> **EXERCISE PROMPT**
Whenever a line of the data below holds the string "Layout", copy that line.

+++ EXERCISE MATERIAL +++

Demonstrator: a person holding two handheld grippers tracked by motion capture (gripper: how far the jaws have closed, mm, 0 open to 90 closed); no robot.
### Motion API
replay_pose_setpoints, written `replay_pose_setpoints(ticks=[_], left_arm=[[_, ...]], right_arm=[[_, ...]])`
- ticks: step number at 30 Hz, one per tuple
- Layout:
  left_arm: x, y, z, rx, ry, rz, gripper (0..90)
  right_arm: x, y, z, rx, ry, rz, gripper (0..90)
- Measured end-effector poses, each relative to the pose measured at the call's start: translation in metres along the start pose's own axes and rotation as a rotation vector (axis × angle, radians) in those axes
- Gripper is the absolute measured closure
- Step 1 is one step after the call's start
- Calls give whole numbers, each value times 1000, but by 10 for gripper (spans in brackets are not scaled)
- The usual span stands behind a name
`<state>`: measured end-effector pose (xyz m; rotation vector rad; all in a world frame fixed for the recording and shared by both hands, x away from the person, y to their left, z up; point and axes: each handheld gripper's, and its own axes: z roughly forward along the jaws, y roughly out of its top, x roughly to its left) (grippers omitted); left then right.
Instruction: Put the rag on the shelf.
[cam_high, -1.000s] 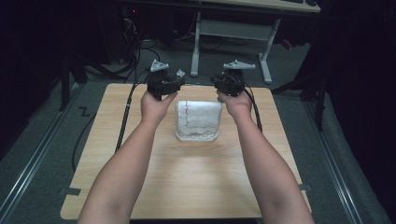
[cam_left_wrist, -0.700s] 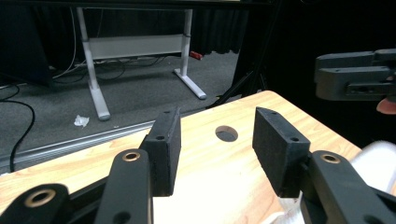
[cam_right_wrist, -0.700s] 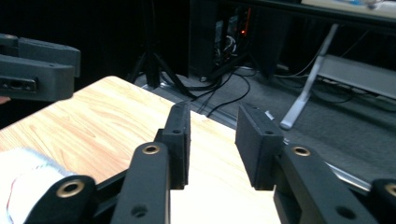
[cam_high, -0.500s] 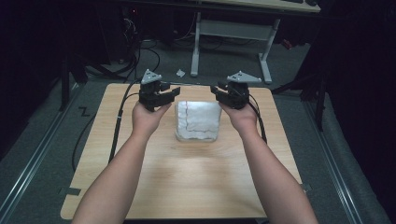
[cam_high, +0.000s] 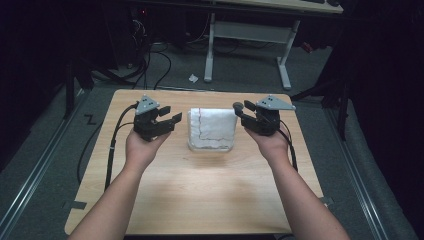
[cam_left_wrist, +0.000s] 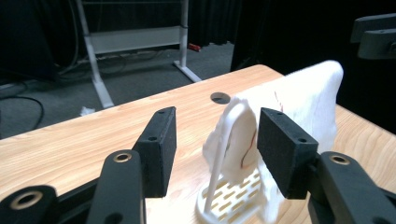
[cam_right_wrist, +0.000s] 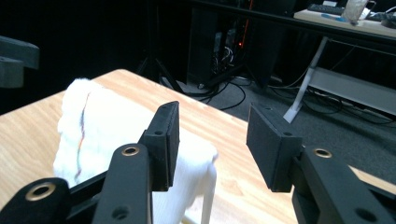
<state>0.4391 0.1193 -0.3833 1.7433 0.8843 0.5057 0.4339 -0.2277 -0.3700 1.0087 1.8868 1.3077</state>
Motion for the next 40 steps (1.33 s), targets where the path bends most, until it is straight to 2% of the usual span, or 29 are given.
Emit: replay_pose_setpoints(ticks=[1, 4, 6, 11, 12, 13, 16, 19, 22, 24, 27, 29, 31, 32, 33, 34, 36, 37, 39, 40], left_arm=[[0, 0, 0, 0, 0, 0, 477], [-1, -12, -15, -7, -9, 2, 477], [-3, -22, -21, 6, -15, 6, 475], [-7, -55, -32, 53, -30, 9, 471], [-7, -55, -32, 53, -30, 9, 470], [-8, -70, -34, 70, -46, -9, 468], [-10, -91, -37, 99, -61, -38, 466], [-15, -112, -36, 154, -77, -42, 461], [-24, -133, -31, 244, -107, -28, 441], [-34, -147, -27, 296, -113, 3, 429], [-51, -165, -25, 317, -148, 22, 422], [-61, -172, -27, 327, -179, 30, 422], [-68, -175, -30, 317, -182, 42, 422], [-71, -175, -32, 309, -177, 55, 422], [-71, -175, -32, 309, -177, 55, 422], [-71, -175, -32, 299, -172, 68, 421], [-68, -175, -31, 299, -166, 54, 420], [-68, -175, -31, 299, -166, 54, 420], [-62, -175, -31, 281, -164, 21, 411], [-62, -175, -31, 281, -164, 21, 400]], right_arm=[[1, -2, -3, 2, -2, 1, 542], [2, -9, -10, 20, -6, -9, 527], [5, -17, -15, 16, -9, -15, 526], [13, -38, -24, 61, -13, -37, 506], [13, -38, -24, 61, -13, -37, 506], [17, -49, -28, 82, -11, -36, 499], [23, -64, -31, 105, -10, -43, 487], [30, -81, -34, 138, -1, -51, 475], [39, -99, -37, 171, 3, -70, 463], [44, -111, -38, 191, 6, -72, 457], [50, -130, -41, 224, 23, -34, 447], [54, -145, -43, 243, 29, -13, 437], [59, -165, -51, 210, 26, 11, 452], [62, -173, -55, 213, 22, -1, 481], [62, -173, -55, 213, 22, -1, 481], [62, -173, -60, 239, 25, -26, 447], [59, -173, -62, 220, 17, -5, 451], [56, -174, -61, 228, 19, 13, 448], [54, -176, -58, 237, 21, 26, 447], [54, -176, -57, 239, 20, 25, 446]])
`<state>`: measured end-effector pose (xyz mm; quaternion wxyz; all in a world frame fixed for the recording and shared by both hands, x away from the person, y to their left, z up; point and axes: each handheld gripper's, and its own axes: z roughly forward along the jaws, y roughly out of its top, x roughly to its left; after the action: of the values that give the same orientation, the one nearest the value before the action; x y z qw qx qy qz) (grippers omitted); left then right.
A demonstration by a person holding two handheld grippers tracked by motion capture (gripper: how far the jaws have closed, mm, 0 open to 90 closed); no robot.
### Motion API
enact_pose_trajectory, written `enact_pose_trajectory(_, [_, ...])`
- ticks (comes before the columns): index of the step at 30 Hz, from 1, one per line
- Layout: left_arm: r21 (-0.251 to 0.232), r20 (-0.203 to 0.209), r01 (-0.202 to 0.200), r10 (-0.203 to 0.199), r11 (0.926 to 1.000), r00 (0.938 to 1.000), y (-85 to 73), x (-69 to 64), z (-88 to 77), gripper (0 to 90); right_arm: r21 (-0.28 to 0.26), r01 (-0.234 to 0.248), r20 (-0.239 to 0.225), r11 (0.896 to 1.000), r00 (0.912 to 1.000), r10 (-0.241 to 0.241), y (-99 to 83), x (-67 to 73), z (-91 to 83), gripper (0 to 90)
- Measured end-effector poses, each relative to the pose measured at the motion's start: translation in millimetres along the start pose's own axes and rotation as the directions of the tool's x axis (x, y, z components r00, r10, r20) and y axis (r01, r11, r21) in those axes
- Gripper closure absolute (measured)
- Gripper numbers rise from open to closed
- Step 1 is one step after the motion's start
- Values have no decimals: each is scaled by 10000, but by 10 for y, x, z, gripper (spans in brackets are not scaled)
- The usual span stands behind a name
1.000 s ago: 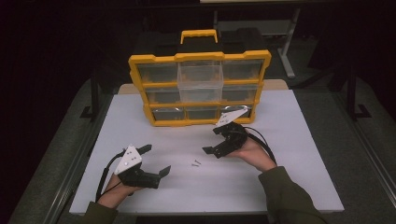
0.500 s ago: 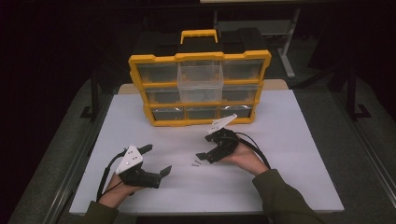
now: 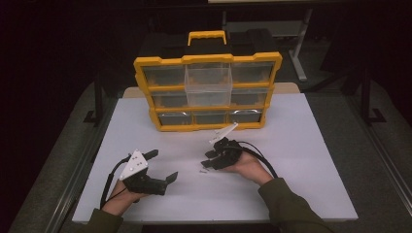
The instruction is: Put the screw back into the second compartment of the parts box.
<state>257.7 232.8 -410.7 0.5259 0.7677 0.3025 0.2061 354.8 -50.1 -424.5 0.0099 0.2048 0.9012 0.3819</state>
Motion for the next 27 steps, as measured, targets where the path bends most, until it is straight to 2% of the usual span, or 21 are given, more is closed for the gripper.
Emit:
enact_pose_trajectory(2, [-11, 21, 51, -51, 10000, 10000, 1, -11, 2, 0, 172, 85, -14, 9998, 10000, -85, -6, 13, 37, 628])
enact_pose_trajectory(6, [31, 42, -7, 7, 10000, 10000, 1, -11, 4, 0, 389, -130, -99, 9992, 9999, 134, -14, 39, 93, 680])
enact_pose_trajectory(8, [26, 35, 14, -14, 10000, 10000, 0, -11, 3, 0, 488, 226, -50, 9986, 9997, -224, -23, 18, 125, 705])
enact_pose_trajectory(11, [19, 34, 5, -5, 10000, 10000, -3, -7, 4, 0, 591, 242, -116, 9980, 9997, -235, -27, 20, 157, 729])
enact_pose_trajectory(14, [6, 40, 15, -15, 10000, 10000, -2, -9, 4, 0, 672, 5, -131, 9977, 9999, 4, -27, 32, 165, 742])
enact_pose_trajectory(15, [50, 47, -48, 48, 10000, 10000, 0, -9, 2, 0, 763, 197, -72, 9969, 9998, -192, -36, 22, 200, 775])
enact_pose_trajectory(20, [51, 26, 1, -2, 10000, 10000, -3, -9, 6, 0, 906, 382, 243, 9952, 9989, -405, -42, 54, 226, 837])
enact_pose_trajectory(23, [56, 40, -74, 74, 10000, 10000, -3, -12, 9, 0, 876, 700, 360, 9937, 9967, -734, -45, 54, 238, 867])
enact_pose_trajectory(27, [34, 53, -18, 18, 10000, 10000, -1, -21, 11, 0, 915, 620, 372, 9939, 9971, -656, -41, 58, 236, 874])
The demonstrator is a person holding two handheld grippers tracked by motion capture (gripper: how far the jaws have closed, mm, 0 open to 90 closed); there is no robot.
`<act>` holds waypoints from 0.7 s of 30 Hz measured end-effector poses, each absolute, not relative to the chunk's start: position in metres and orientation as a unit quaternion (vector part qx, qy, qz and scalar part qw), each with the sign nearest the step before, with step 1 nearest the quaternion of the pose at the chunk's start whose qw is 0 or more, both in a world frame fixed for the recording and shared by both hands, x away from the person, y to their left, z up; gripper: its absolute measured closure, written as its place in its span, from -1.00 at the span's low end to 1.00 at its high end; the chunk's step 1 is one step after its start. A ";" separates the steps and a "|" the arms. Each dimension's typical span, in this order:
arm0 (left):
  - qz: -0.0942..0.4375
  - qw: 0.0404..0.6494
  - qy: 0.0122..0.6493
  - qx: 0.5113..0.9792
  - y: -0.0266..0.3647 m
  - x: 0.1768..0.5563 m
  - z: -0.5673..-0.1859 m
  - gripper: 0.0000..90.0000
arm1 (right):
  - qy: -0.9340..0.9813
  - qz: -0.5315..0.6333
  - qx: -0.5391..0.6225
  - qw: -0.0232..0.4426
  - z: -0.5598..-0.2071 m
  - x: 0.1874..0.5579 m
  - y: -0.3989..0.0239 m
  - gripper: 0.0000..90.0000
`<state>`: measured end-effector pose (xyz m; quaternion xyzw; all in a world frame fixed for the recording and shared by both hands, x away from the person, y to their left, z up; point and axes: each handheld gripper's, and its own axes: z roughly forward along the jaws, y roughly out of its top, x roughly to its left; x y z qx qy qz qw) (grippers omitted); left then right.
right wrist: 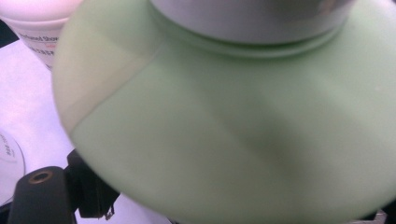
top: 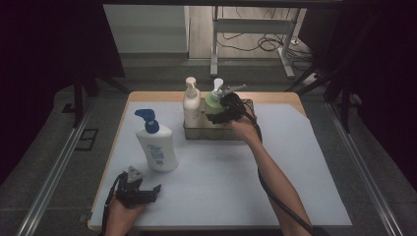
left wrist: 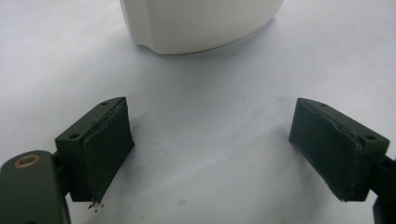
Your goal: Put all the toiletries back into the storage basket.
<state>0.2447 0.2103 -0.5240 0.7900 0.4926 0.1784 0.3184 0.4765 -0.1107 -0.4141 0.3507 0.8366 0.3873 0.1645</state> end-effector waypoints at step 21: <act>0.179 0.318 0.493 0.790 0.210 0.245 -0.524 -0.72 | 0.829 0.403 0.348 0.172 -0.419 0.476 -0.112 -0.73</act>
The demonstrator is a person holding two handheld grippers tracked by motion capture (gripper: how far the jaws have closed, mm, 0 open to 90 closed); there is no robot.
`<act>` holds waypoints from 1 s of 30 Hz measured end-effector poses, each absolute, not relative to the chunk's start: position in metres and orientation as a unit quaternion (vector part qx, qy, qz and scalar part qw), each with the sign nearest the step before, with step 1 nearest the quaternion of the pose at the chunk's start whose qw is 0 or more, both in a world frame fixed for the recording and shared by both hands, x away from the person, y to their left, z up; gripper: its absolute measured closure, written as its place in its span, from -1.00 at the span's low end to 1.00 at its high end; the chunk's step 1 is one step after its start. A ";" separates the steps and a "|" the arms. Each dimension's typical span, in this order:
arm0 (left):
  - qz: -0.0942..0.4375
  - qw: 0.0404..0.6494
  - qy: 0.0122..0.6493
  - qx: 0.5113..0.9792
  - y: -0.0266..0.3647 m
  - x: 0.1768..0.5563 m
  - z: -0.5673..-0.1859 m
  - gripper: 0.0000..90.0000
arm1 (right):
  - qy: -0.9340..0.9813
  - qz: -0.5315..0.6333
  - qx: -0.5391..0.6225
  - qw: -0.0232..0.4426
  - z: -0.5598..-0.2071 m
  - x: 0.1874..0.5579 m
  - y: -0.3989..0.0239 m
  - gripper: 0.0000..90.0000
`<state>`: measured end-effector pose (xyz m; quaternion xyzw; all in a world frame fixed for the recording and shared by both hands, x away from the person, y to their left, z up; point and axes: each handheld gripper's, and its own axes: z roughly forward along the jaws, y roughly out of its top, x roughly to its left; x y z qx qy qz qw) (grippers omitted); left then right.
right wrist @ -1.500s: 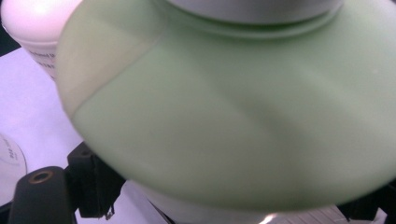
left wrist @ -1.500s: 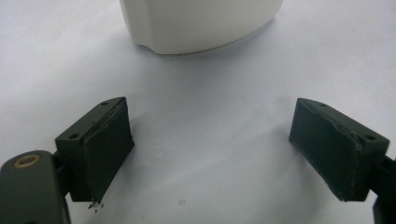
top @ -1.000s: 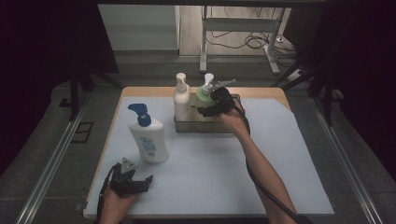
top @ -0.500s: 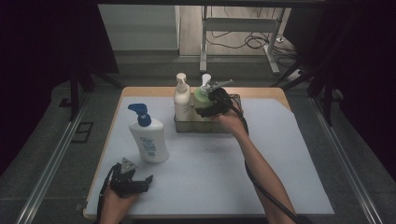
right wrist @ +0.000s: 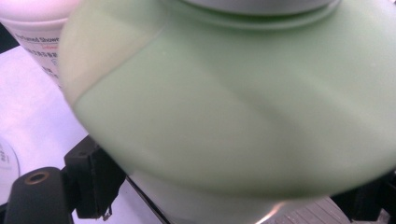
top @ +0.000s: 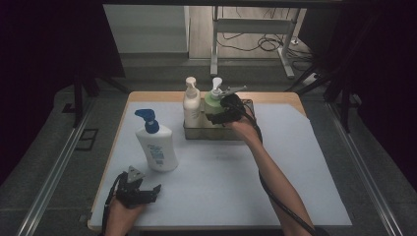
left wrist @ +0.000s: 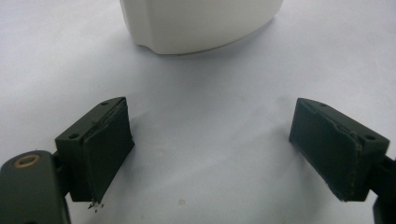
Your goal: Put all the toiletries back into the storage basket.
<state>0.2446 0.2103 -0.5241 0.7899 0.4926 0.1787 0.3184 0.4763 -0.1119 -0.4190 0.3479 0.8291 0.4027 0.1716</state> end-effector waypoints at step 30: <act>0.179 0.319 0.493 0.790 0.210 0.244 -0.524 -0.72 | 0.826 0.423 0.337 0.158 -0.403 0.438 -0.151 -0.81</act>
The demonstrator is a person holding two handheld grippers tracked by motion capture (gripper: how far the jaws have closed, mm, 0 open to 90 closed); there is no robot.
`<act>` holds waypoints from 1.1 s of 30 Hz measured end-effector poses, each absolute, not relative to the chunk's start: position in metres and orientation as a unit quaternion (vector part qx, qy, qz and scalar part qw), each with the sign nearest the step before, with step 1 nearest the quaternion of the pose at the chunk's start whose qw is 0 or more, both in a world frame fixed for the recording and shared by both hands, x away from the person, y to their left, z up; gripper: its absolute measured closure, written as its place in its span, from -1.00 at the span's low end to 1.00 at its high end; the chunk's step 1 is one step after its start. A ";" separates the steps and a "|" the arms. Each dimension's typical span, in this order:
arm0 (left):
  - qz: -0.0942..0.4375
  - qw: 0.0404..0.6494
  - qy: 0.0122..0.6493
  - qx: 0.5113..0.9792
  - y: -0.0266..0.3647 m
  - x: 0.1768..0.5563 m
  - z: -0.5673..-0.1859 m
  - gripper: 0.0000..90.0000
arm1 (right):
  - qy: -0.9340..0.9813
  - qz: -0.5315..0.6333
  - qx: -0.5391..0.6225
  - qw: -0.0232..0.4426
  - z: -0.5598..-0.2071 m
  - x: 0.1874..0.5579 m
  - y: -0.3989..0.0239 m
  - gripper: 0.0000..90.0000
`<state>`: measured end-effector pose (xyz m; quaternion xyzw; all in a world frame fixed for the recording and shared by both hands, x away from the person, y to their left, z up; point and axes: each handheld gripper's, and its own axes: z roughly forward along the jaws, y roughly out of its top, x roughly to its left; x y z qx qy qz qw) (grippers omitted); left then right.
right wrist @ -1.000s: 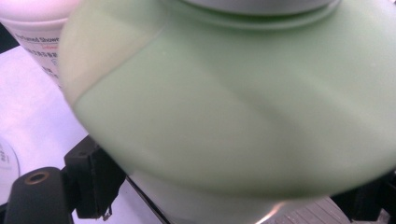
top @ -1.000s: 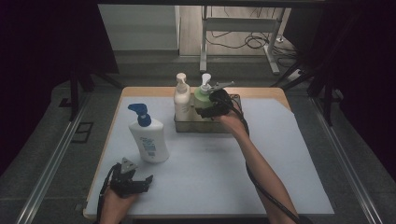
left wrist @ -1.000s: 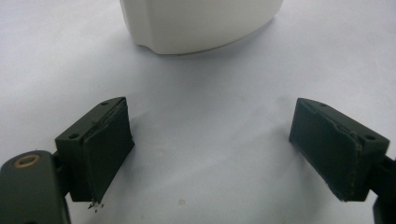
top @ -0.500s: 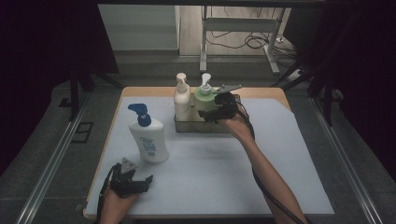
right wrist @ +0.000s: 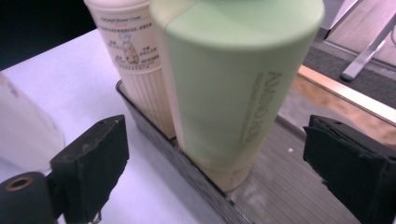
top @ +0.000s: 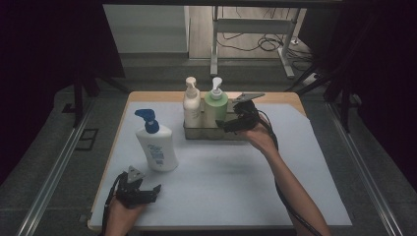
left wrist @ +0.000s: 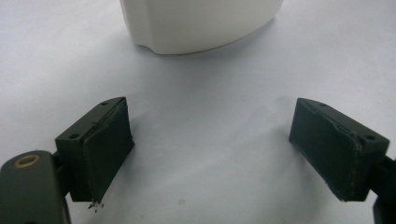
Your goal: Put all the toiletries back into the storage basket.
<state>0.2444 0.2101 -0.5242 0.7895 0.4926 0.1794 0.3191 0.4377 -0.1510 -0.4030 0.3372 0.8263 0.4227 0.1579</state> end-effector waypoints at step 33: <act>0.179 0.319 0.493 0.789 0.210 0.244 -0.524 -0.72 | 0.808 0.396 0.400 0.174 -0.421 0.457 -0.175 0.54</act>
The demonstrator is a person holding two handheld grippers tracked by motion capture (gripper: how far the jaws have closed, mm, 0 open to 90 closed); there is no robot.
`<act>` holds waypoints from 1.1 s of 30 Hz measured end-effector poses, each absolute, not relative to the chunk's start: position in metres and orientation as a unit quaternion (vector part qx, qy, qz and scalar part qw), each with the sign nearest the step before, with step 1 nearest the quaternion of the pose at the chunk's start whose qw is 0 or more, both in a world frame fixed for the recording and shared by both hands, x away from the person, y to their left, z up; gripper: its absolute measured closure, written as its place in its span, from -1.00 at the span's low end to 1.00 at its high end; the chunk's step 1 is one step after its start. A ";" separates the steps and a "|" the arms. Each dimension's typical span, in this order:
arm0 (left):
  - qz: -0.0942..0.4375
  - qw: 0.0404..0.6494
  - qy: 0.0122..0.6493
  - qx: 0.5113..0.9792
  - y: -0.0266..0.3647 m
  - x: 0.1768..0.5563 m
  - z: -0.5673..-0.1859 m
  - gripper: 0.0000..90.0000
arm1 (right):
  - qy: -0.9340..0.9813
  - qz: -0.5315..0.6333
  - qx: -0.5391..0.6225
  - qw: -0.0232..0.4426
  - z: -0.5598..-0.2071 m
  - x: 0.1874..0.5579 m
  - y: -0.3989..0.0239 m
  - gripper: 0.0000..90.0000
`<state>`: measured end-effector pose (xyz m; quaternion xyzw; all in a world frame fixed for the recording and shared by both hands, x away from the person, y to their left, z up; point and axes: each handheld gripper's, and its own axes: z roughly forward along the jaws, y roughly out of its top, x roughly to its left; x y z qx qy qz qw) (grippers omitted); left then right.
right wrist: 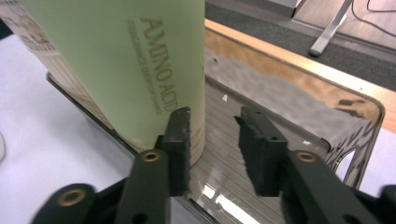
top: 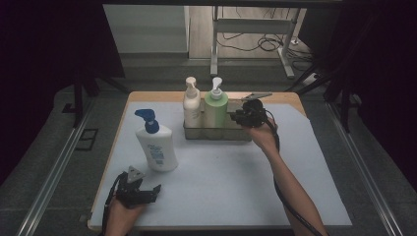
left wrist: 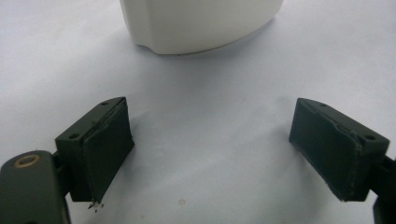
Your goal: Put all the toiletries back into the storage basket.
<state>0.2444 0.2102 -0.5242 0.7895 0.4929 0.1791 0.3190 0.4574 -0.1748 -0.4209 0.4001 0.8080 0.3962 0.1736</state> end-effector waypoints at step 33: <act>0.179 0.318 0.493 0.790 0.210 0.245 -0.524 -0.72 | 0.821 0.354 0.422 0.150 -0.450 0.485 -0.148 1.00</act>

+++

> **RESULT BELOW**
- Layout:
- Layout: left_arm: r21 (-0.251 to 0.232), r20 (-0.203 to 0.209), r01 (-0.202 to 0.200), r10 (-0.203 to 0.199), r11 (0.926 to 1.000), r00 (0.938 to 1.000), y (-85 to 73), x (-69 to 64), z (-88 to 77), gripper (0 to 90); right_arm: r21 (-0.28 to 0.26), r01 (-0.234 to 0.248), r20 (-0.239 to 0.225), r11 (0.896 to 1.000), r00 (0.912 to 1.000), r10 (-0.241 to 0.241), y (-99 to 83), x (-67 to 73), z (-91 to 83), gripper (0 to 90)

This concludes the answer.